Far off in the distance, I noticed, the light of Wide Forest changed. There was a kind of winding edge between the twinkly light of the trees below, which was like the light of Circle Valley, and a softer, smoother, more even light, which was more like the light that comes out of a stream or a pool.

‘That couldn’t all be water over there, surely?’ I said to myself. It didn’t seem possible, and yet I remembered stories of such a thing on Earth, a pool that was bigger than all the dry ground put together. The C, it was called for short, but no one in Eden knew any more what that had stood for.

‘Think of bloody old Mehmet and the other five,’ said Dix with a snort of laughter, ‘stuck back up there on their own in Tall Tree Valley, figuring out how to keep warm next time it snows.’

‘Yeah,’ shouted Harry. ‘Ha ha! Sitting by themselves in the snow.’

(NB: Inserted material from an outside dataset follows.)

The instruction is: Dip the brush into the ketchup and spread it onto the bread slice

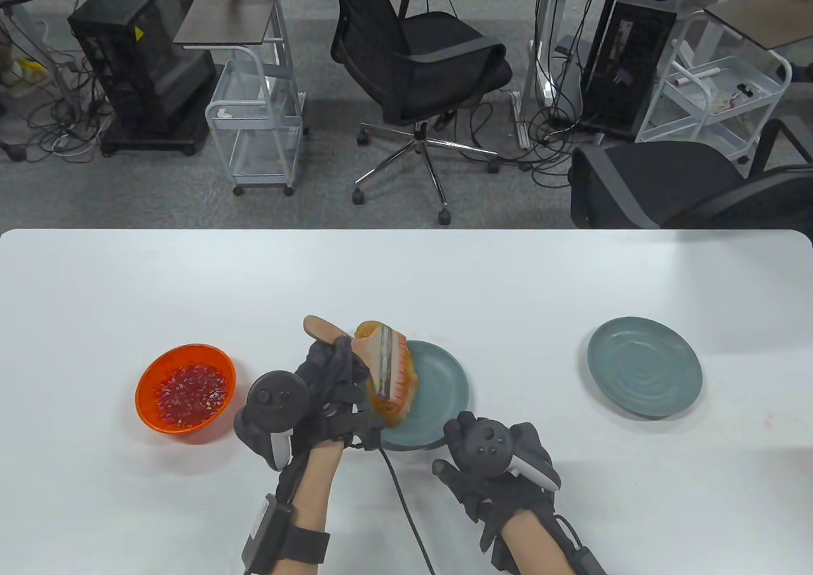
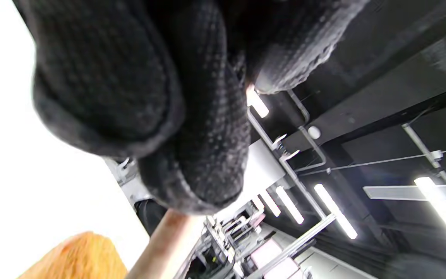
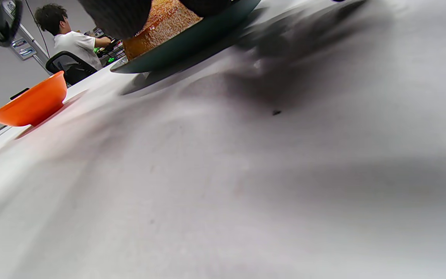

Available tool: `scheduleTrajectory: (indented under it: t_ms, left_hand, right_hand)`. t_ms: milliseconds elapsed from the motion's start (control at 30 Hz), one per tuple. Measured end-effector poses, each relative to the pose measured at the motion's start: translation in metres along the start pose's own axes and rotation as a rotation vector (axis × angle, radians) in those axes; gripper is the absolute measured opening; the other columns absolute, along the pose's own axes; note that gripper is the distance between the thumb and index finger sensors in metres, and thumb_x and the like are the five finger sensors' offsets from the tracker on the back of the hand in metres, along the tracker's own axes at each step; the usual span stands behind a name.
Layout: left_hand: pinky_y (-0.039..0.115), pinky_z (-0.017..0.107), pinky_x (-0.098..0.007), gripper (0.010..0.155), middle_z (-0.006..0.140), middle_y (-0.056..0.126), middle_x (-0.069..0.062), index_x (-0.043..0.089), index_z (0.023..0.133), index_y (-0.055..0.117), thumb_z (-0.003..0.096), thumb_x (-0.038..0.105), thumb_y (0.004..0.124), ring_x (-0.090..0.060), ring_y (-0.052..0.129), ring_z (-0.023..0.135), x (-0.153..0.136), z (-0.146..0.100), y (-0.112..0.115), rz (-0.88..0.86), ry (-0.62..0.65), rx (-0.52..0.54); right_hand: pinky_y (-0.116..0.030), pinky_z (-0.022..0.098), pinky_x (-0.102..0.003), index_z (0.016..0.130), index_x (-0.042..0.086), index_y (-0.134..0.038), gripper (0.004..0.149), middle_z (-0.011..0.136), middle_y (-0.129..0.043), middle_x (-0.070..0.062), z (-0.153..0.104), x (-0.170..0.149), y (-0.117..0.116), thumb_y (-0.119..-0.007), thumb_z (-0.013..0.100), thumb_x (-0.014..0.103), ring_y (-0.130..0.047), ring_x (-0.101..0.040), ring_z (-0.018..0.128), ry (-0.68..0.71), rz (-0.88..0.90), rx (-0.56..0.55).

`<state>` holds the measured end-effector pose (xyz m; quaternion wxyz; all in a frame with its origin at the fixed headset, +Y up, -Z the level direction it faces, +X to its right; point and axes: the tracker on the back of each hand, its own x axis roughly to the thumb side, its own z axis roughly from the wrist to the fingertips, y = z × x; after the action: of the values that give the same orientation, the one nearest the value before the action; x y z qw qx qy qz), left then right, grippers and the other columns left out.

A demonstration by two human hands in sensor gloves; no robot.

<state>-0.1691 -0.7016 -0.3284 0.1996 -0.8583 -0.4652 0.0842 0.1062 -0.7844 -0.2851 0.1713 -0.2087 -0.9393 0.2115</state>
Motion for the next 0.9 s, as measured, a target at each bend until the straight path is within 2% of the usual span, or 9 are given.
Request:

He laughed and laughed, as Harry sometimes did, going on until it was almost like it was hurting him or he was having a fit. It often got on people’s nerves so much that they ended up telling him to bloody shut up, and then he’d get upset, which was even noisier and more annoying than his laugh. But this time everyone joined in with him happily, laughing and laughing up there on that ridge in Dark, with the wide bright world below, all glittery and fresh and new. No more snow and dark and snow leopards. All of that was behind us. No hungry wakings. No having to eat bats and slinkers because there wasn’t enough buckmeat. A new start for us, a new world, and all the space we could possibly need for generations and generations and generations.

We started down the mountain. In a couple of hours we were walking by a stream with trees humming all around us, and their lanterns lighting our way, white, blue, pink, yellow. Herds of stonebucks lifted up their heads from the shining starflowers and watched us pass. They didn’t even try to run away.